Beneath this line is the data. Output exactly the lines from the line with "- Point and" to the line with "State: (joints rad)", both ends included, and nothing more.

----- EXERCISE DATA

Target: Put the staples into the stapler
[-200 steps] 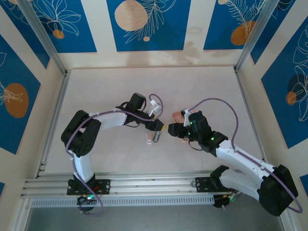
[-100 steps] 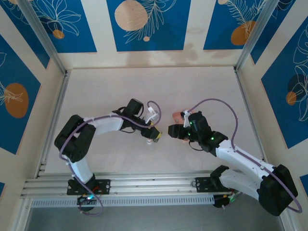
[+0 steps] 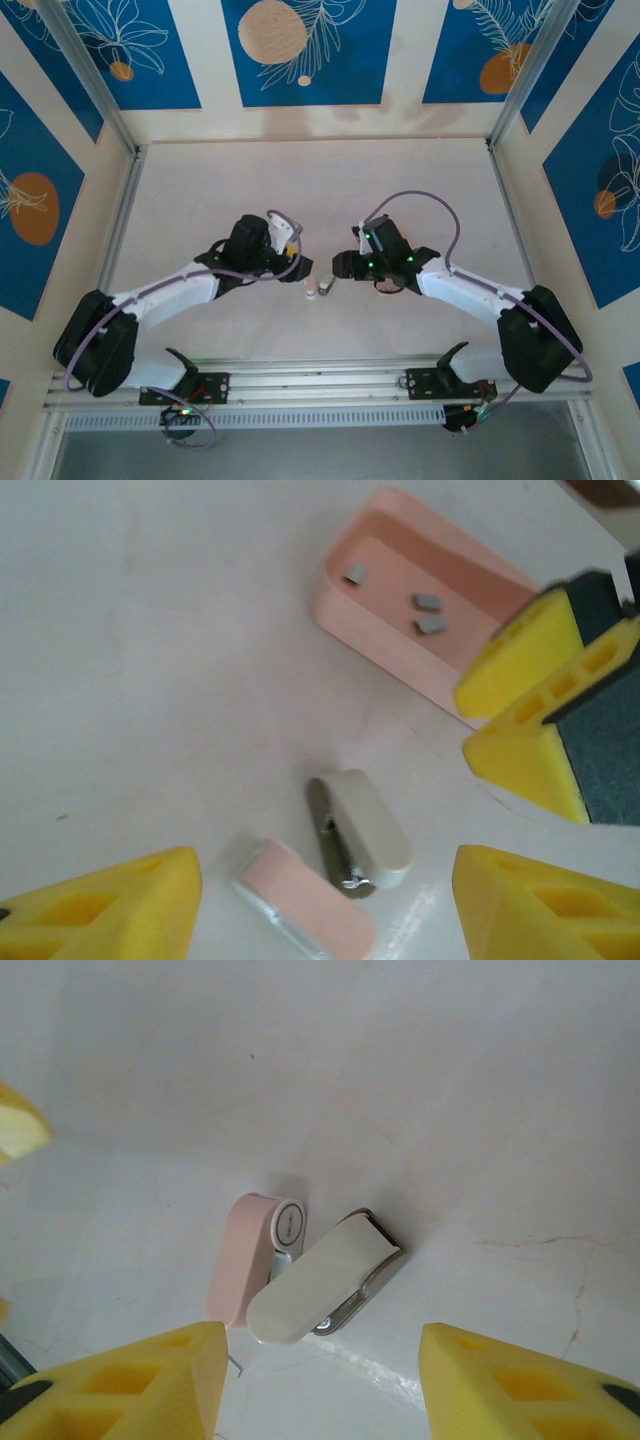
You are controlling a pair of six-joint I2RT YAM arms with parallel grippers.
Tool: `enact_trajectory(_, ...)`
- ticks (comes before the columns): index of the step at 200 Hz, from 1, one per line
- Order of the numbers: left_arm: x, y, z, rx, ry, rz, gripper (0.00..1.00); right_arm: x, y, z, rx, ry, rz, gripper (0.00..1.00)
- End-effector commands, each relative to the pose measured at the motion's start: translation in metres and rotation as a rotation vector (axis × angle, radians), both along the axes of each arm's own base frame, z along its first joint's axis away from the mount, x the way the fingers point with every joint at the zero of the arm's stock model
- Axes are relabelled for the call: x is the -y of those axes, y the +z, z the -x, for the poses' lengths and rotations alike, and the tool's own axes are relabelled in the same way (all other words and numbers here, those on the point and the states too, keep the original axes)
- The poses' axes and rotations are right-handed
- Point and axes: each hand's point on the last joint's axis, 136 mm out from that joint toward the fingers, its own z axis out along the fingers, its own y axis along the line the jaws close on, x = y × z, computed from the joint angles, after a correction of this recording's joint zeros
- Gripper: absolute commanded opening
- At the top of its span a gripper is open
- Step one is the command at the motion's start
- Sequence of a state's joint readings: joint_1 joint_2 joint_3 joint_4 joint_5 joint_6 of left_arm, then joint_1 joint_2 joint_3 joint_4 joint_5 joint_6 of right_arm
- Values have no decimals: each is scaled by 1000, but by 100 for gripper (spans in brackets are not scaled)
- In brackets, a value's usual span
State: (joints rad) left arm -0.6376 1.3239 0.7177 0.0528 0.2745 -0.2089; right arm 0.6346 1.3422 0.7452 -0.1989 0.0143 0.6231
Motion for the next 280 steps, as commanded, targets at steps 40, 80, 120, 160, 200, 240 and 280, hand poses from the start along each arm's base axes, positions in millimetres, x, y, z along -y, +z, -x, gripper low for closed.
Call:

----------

### ANSWER BOX
- Point and axes: each hand's point on the last joint's axis, 136 mm out from that joint toward the fingers, its own z axis out along the fingers, its own y axis along the line the jaws close on, x = y × z, computed from the joint angles, after a correction of this recording's joint zeros
- Gripper: absolute commanded opening
- At the top of its span a gripper is open
- Step one is the command at the motion's start
- Sequence of a state's joint readings: joint_1 joint_2 joint_3 joint_4 joint_5 joint_6 of left_arm, then joint_1 joint_2 joint_3 joint_4 joint_5 joint_6 of right_arm
- Values have no decimals: each is scaled by 1000, but by 100 for gripper (spans in brackets are not scaled)
- In brackets, a value's usual span
State: (joints rad) left arm -0.6376 1.3239 0.7177 0.0528 0.2745 -0.2089; right arm 0.6346 1.3422 0.7452 -0.1989 0.0143 0.6231

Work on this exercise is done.